- TASK ITEM: Every line with the word "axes" in it should be extracted from the data that follows.

- DATA PROVIDED:
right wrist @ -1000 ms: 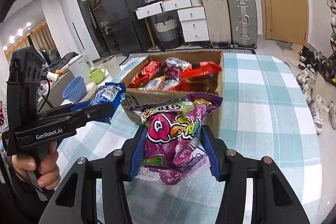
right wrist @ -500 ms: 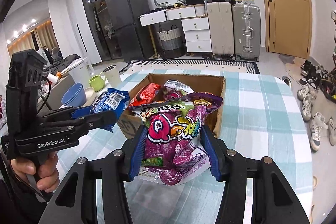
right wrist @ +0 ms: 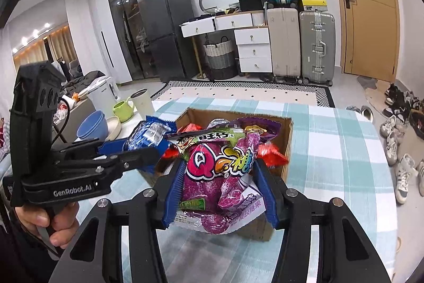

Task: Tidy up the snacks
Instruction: 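Lift both held packets and carry them over the cardboard box, then lower both packets into the box and open both tools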

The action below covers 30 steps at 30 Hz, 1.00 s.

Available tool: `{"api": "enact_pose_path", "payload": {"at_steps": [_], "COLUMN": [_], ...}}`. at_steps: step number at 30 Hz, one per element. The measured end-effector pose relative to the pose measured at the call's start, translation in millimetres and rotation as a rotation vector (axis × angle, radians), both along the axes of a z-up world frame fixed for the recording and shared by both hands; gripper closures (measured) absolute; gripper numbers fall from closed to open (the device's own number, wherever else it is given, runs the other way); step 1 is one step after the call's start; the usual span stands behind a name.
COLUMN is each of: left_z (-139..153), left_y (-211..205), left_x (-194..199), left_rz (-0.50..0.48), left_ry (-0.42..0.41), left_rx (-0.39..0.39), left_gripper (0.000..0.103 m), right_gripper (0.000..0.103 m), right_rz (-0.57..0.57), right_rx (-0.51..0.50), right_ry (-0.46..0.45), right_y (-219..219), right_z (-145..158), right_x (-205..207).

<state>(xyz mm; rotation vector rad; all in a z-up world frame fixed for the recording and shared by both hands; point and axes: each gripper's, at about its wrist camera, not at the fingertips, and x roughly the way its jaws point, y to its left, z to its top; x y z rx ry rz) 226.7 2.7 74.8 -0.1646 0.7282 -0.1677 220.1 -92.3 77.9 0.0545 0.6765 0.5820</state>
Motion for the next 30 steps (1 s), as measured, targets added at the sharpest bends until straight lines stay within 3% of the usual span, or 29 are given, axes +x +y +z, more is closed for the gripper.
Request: {"api": "enact_pose_path", "payload": {"at_steps": [13,30], "left_z": [-5,-15], "left_y": [5,8], "left_x": [29,46], "left_rz": [0.01,0.01], "left_ry": [0.011,0.022], "left_rx": [0.006,-0.002], "left_gripper": [0.062,0.062], "right_gripper": [0.051,0.051], "right_rz": [0.021,0.034], "right_rx": [-0.009,-0.008], "right_ry": [-0.004,0.072], "right_y": [12,18], "right_z": [-10,-47], "right_x": [41,73]}}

- ANSWER FOR THE TASK:
Available tool: `{"api": "enact_pose_path", "payload": {"at_steps": [_], "COLUMN": [_], ...}}`. at_steps: step number at 30 Hz, one per element. The measured end-effector pose relative to the pose measured at the call's start, translation in millimetres and rotation as a rotation vector (axis × angle, radians), both along the axes of a z-up world frame fixed for the recording and shared by both hands; gripper closures (measured) absolute; gripper numbers fall from closed to open (the device's own number, wherever else it is given, runs the other way); step 1 is one step after the call's start; the usual span stands behind a name.
<state>(xyz mm; rotation vector rad; all in a z-up world frame fixed for the recording and shared by both hands; point and axes: each gripper's, at about its wrist camera, not at the fingertips, and x roughly the way its jaws point, y to its left, z to its top; x y z rx ry rz) 226.7 2.7 74.8 -0.1646 0.7282 -0.1677 220.1 -92.3 77.9 0.0545 0.6765 0.5820</state>
Motion for the next 30 steps (1 s), as measured, targets added at the sharpest bends until straight lines stay within 3% of the usual span, or 29 are given, axes +x +y +z, more is closed for the gripper.

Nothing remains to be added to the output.